A Latin translation made the book popular after the introduction of
printing, and the renaissance saw the French version by Amyot, a work of
European reputation. This was translated into English under Elizabeth; an
Italian translation followed in the seventeenth century,[12] and a Spanish
is also extant. There is no doubt that it was widely read throughout the
sixteenth and following centuries, but it exercised little influence on
the development of pastoral literature. By the time it became generally
known the main features of renaissance pastoral were already fixed, and in
motive and treatment alike it was alien to the spirit that animated the
fashionable masterpieces.
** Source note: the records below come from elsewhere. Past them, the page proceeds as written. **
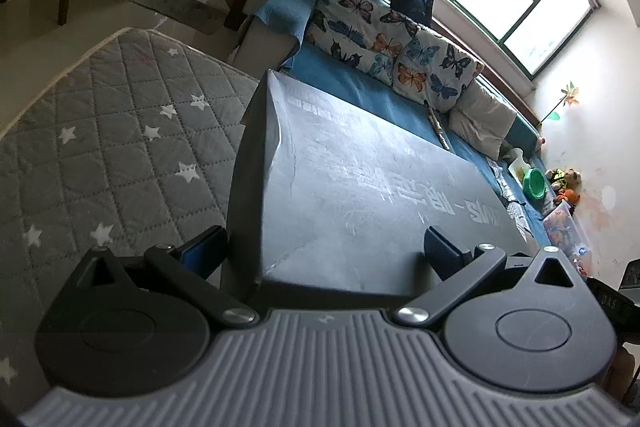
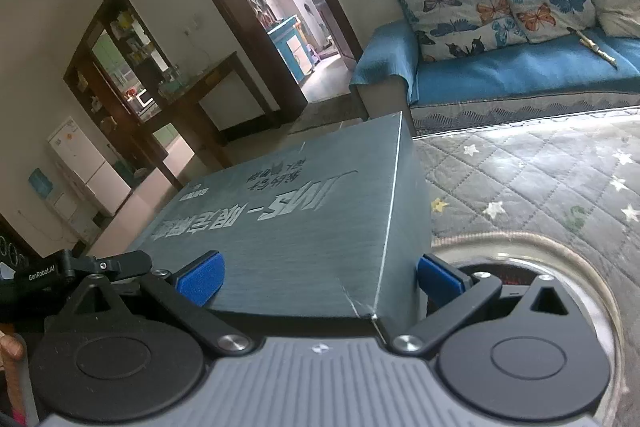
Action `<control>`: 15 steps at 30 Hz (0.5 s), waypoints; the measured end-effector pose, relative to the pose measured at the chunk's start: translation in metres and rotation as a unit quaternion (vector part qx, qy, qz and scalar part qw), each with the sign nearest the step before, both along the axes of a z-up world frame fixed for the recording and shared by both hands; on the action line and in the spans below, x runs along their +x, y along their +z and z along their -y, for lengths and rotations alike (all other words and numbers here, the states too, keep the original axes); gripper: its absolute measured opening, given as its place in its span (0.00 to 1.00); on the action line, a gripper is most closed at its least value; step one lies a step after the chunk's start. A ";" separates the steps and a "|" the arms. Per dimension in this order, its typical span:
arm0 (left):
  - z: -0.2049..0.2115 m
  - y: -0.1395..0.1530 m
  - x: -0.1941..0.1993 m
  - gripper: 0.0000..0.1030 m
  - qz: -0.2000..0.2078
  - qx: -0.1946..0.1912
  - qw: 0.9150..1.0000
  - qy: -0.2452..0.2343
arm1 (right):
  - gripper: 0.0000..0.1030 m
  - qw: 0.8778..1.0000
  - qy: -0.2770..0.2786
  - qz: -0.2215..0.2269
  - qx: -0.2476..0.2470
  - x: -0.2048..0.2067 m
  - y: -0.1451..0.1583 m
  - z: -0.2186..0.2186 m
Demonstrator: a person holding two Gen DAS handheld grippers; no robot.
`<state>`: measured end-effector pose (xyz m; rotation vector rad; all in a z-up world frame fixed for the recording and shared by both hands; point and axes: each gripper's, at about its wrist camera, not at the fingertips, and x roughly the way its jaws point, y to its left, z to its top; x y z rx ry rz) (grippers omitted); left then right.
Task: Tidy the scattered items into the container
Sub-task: 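Press both open grippers against the edge of the dark grey lid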
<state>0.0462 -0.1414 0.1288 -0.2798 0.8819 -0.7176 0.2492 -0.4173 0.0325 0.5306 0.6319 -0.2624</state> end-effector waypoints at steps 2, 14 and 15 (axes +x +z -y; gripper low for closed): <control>-0.006 0.005 -0.013 1.00 0.004 -0.002 1.000 -0.001 | 1.00 1.000 -0.001 0.003 -0.004 -0.010 0.004 -0.008; -0.049 0.016 -0.096 1.00 0.028 -0.006 1.000 -0.002 | 1.00 1.000 -0.016 0.021 -0.005 -0.080 0.013 -0.060; -0.053 0.016 -0.103 1.00 0.030 -0.006 1.000 -0.002 | 1.00 1.000 -0.018 0.023 -0.003 -0.086 0.012 -0.064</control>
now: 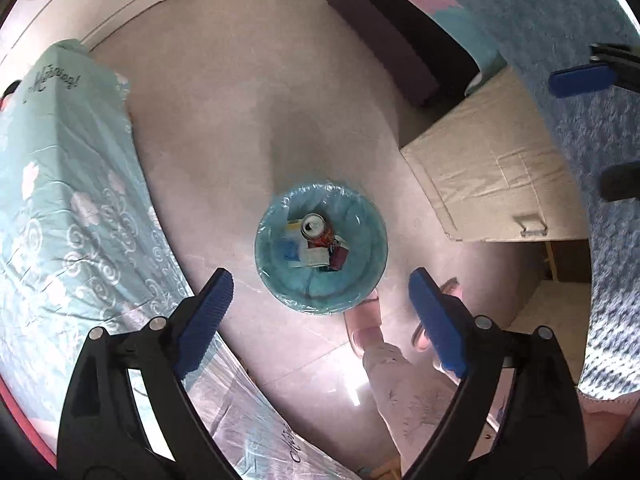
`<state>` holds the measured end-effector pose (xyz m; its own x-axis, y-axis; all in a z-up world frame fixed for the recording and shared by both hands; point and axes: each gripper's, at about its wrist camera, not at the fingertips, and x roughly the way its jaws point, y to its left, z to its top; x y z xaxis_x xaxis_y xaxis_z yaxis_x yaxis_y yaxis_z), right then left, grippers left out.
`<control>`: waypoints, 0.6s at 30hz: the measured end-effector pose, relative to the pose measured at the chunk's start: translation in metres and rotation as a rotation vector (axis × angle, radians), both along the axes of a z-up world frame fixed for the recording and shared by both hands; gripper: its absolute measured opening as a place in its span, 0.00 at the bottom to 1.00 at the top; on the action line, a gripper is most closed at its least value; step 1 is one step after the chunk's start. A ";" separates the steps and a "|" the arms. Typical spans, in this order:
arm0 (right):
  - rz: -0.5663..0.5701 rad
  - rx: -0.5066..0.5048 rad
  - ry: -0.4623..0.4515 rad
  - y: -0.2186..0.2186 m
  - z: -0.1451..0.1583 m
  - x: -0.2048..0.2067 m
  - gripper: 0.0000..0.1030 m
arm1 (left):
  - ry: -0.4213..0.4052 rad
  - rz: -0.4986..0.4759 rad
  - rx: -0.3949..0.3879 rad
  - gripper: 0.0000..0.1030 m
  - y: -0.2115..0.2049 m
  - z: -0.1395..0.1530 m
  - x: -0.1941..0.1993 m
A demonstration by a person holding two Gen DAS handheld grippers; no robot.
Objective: Collect trash
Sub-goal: 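Open both grippers over the teal wastebasket to drop the box and can, then move both open grippers back over the bed toward the paper cup and packet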
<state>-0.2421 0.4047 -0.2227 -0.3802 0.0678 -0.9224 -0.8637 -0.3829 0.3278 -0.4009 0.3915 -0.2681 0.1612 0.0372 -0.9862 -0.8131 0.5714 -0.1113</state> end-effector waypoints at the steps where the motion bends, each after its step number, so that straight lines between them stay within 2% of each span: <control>1: -0.014 0.021 0.003 -0.003 0.011 0.006 0.77 | -0.003 0.003 0.008 0.86 0.001 0.006 0.001; 4: -0.062 0.100 0.027 -0.012 0.049 0.024 0.84 | -0.026 -0.005 0.042 0.89 -0.001 0.031 0.006; 7: -0.096 0.143 0.060 -0.022 0.075 0.041 0.85 | -0.053 -0.033 0.074 0.90 -0.002 0.059 0.019; 10: -0.125 0.178 0.027 -0.033 0.098 0.058 0.85 | -0.059 -0.064 0.098 0.90 -0.002 0.080 0.034; 14: -0.194 0.249 0.040 -0.057 0.133 0.090 0.85 | -0.091 -0.145 0.170 0.93 -0.007 0.117 0.062; 18: -0.288 0.313 -0.007 -0.093 0.166 0.127 0.85 | -0.125 -0.245 0.218 0.94 -0.016 0.150 0.101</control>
<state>-0.1154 0.3117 -0.0571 -0.2988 0.4474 -0.8430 -0.9517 -0.2057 0.2281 -0.2994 0.3754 -0.1185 0.3107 0.1900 -0.9313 -0.6364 0.7694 -0.0553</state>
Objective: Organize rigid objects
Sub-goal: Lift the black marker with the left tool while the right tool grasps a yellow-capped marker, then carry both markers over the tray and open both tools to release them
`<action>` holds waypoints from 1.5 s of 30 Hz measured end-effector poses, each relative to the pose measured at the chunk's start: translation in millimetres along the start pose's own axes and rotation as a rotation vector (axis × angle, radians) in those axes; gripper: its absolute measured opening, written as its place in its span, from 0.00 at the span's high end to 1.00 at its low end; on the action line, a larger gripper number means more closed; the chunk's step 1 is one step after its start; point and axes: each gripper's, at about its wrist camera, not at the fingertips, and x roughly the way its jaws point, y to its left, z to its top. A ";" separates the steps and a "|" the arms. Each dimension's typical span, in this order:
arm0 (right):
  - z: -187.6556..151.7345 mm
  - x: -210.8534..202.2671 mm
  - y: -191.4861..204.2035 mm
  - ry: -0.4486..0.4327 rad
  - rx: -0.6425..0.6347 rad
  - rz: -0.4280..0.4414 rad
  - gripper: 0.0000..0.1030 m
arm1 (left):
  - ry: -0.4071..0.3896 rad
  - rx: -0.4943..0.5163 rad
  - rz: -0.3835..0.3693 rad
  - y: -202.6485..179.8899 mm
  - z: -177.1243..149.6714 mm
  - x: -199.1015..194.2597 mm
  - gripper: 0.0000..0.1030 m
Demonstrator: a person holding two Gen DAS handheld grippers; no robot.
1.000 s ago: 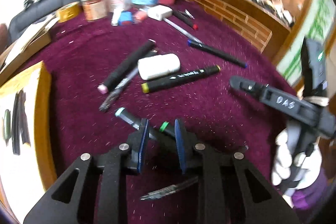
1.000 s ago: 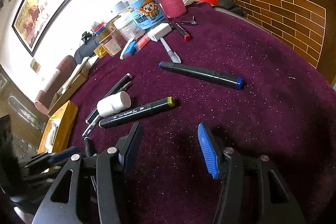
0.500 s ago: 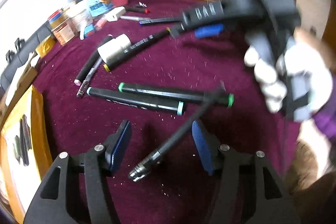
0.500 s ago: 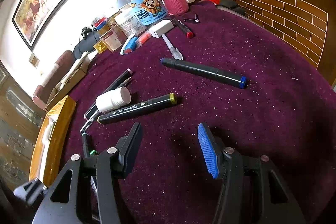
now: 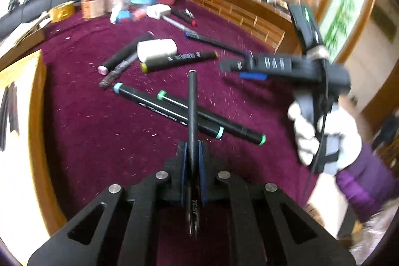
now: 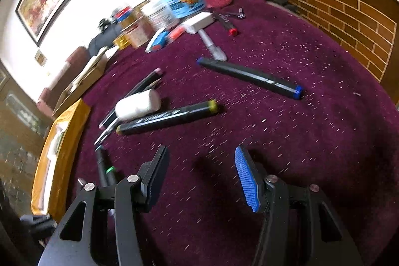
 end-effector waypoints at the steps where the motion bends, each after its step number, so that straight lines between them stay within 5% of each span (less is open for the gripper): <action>1: -2.0 -1.9 6.1 0.008 -0.011 0.019 0.52 | -0.020 -0.020 -0.009 4.1 -1.0 -7.8 0.94; 6: -10.9 2.2 60.4 0.074 -0.167 0.059 0.52 | -0.113 -0.130 -0.036 30.4 -5.2 -45.1 0.94; 14: 13.8 44.3 111.5 0.009 -0.490 -0.240 0.52 | -0.169 -0.217 0.038 72.9 -25.4 -74.9 0.94; 19: 32.5 87.9 107.3 0.157 -0.600 -0.249 0.52 | -0.184 -0.267 0.067 95.2 -39.0 -86.2 0.94; 23: 40.3 89.2 99.7 0.243 -0.515 -0.156 0.69 | -0.200 -0.306 0.080 111.4 -41.6 -88.1 0.94; 26: 30.8 84.0 105.3 0.261 -0.523 -0.164 0.77 | -0.202 -0.331 0.080 119.5 -42.8 -86.6 0.94; 31: 22.6 87.7 120.0 0.199 -0.555 -0.229 0.79 | -0.192 -0.364 0.079 131.2 -48.0 -85.8 0.94; 36: 30.2 81.3 110.0 0.187 -0.431 -0.173 0.88 | -0.197 -0.432 0.093 147.2 -56.7 -100.0 0.94; 45: 43.9 8.9 130.8 0.099 -0.230 0.118 0.87 | -0.179 -0.516 0.192 210.1 -43.6 -117.4 0.94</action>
The modern pastoral romance had already evolved
itself from a blending of the eclogue with the mythological tale. The
drama was developing on independent lines. Thus although, like the other
romances of the late Greek school, it supplied many incidents and
descriptions to be found in later works, it played no vital part in the
history of pastoral, and left no mark either on the general form or on the
spirit that animated the kind. Longus' romance finds its true descendant,
as well as its closest imitation, in a work that achieved celebrity on the
eve of the French revolution, that masterpiece of unreal and sentimental
simplicity, Saint-Pierre's _Paul et Virginie_.
III
A faithful reproduction of the main conditions of actual life was the
characteristic of Theocritus' poetry.